We hypothesize that total-Hb in the SATab is an indicator of WAT vascularity. These indicators correlate negatively with risk factors for developing metabolic diseases, such as whole-body and visceral adiposity. Thus, the purpose of this study was to confirm the relationship between the vascularity of a localized WAT and the risk factors for metabolic diseases.

2. Materials and Methods

2.1. Subjects and Study Design

For this study, 140 participants over 20 years of age were recruited (Table 1). Volunteers were recruited via poster advertisements in the Kanto region in Japan. The participants arrived at the laboratory and the following parameters were measured: (Total-Hb), (oxy-Hb), (deoxy-Hb), µa, µs′, SATab, percentage of whole-body fat (%BF), and visceral fat area (VFA). In this study, participants with different SATab thicknesses were chosen for obtaining the physiological and optical properties of SATab. The room temperature in the laboratory was regulated from 23 °C to 27 °C using an air-conditioner. The study design and protocols were approved by the institutional review boards of Tokyo Medical University (IRB 2017-199), in accordance with the ethical principles contained in the Declaration of Helsinki. Written informed consent was obtained from all the participants. This study was conducted in the summer season, July to August, in 2017 and 2018.

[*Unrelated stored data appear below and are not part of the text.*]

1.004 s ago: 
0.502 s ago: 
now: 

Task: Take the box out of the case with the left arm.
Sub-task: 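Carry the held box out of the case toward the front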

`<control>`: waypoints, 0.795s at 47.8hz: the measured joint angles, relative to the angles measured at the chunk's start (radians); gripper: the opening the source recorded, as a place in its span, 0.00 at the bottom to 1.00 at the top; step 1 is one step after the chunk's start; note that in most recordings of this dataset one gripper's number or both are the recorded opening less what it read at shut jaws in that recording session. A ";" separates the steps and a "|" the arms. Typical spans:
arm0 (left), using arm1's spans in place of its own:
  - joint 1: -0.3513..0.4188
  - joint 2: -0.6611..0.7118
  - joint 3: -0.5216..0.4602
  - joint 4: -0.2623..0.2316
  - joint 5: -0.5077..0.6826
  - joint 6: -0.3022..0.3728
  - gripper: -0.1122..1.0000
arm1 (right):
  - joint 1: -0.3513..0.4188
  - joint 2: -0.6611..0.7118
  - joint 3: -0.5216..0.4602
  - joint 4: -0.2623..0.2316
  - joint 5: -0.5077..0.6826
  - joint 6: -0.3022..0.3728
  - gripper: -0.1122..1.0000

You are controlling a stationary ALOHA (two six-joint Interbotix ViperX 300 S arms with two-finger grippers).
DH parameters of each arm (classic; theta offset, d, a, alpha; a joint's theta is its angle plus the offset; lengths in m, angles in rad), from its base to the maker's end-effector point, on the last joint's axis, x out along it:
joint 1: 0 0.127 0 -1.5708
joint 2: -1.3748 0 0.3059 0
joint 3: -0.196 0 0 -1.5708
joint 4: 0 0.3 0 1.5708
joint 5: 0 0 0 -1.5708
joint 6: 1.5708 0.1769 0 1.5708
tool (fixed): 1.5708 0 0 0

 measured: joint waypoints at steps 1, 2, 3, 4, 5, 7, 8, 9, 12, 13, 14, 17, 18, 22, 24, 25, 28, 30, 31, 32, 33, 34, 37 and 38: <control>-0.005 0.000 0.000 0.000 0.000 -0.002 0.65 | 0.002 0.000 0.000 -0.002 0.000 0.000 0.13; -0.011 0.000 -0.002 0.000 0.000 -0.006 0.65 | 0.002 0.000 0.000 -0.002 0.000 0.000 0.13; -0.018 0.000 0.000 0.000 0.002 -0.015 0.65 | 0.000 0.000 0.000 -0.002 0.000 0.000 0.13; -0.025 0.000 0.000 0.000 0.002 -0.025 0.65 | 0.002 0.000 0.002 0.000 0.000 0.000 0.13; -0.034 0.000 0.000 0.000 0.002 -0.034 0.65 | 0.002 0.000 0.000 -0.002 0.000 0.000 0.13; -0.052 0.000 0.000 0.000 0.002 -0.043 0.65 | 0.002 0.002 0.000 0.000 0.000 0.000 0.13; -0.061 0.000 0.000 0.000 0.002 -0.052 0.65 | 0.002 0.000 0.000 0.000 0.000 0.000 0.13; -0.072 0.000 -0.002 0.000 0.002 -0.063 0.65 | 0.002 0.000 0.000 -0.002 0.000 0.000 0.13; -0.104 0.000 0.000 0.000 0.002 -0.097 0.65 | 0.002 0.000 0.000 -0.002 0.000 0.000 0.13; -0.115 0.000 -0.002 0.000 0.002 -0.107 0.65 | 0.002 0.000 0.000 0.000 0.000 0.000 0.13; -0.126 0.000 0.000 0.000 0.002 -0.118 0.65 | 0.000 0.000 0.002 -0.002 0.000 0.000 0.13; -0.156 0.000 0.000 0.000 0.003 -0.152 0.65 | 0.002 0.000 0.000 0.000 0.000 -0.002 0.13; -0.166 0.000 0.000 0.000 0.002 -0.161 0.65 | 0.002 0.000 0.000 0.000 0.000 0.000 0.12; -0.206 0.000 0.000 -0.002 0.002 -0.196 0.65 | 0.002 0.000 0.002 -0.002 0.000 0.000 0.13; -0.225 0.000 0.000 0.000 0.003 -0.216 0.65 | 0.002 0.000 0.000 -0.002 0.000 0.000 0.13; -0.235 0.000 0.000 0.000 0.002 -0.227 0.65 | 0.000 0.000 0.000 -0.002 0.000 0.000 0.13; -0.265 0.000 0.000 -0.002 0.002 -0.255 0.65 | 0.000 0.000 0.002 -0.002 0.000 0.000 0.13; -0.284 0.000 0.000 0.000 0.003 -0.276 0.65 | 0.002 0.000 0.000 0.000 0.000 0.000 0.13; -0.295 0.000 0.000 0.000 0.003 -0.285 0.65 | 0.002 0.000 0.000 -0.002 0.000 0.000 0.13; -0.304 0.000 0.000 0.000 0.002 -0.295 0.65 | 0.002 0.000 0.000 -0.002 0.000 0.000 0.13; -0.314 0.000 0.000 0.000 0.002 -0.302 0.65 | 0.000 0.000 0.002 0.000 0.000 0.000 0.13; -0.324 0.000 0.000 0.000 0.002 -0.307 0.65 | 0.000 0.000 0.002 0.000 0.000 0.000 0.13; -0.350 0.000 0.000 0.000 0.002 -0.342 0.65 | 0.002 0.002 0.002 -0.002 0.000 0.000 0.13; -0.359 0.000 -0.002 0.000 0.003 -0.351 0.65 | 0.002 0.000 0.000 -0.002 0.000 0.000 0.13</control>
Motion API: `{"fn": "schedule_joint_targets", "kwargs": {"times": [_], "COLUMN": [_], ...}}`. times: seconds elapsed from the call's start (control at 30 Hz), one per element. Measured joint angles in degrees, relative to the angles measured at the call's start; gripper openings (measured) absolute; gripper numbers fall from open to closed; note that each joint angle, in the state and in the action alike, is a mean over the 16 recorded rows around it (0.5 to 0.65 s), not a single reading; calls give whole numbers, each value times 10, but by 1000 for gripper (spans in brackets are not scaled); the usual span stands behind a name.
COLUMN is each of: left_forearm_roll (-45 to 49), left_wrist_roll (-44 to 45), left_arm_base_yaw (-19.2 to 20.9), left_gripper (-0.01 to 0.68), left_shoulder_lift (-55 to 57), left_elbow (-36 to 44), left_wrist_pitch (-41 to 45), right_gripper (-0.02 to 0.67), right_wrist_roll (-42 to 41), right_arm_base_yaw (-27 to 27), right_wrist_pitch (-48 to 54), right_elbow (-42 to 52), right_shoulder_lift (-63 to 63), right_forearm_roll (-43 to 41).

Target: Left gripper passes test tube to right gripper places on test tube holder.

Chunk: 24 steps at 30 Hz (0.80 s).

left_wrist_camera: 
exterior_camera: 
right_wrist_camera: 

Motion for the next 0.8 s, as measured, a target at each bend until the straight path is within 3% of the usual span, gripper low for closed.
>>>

2.2. Measurements of Anthropometric Parameters

The SATab thickness was monitored using B-mode ultrasonography (Vscan Dual Probe; GE Vingmed Ultrasound AS, Horten, Norway). The measurement points were fixed 1.0 cm dorsally and ventrally from the center of the NIRTRS probe (the anterior axillary line across the umbilical height), which generally contains the thickest fat layer. The SATab thickness was measured by the investigator using the attached distance measuring system and calculated as the mean value of two measurements.
The %BF was estimated using the multi-frequency bioelectric impedance method (InBody 720, InBody Japan, Tokyo, Japan). The InBody 720 measured impedance at various frequencies (1, 5, 250, 500, and 1000 kHz) across the legs, arms, and trunk. All four extremities were in contact with the electrodes, and the participant stood barefoot on the device until the completion of the test. Measurements of total body water, %BF, fat mass, fat-free mass, and lean body mass were obtained. The electrical resistance of fat is greater than that of other tissues, such as muscle; therefore, the fat value is estimated by the alternating current resistance value [14]. The InBody 720 is an excellent body component analyzer that can measure 30 impedance values and 15 reactance values. The %BF measured by the InBody 720 and dual energy X-ray absorptiometry (DXA) showed a significant correlation (r2 = 0.858) [15]. The %BF measured by the InBody 720 and underwater weighing (a four-component model) showed a significant correlation (r = 0.85) [16].
The VFA, at the abdominal level of L4–L5, was estimated using a bioelectrical impedance analysis (EW-FA90; Panasonic, Osaka, Japan). The VFA can be calculated by applying the abdominal bioimpedance method and directly measuring the abdominal resistance due to VFA using impedance technology [17,18]. The VFA, as measured by bioimpedance and a CT examination, showed a significant correlation (r = 0.87) [17].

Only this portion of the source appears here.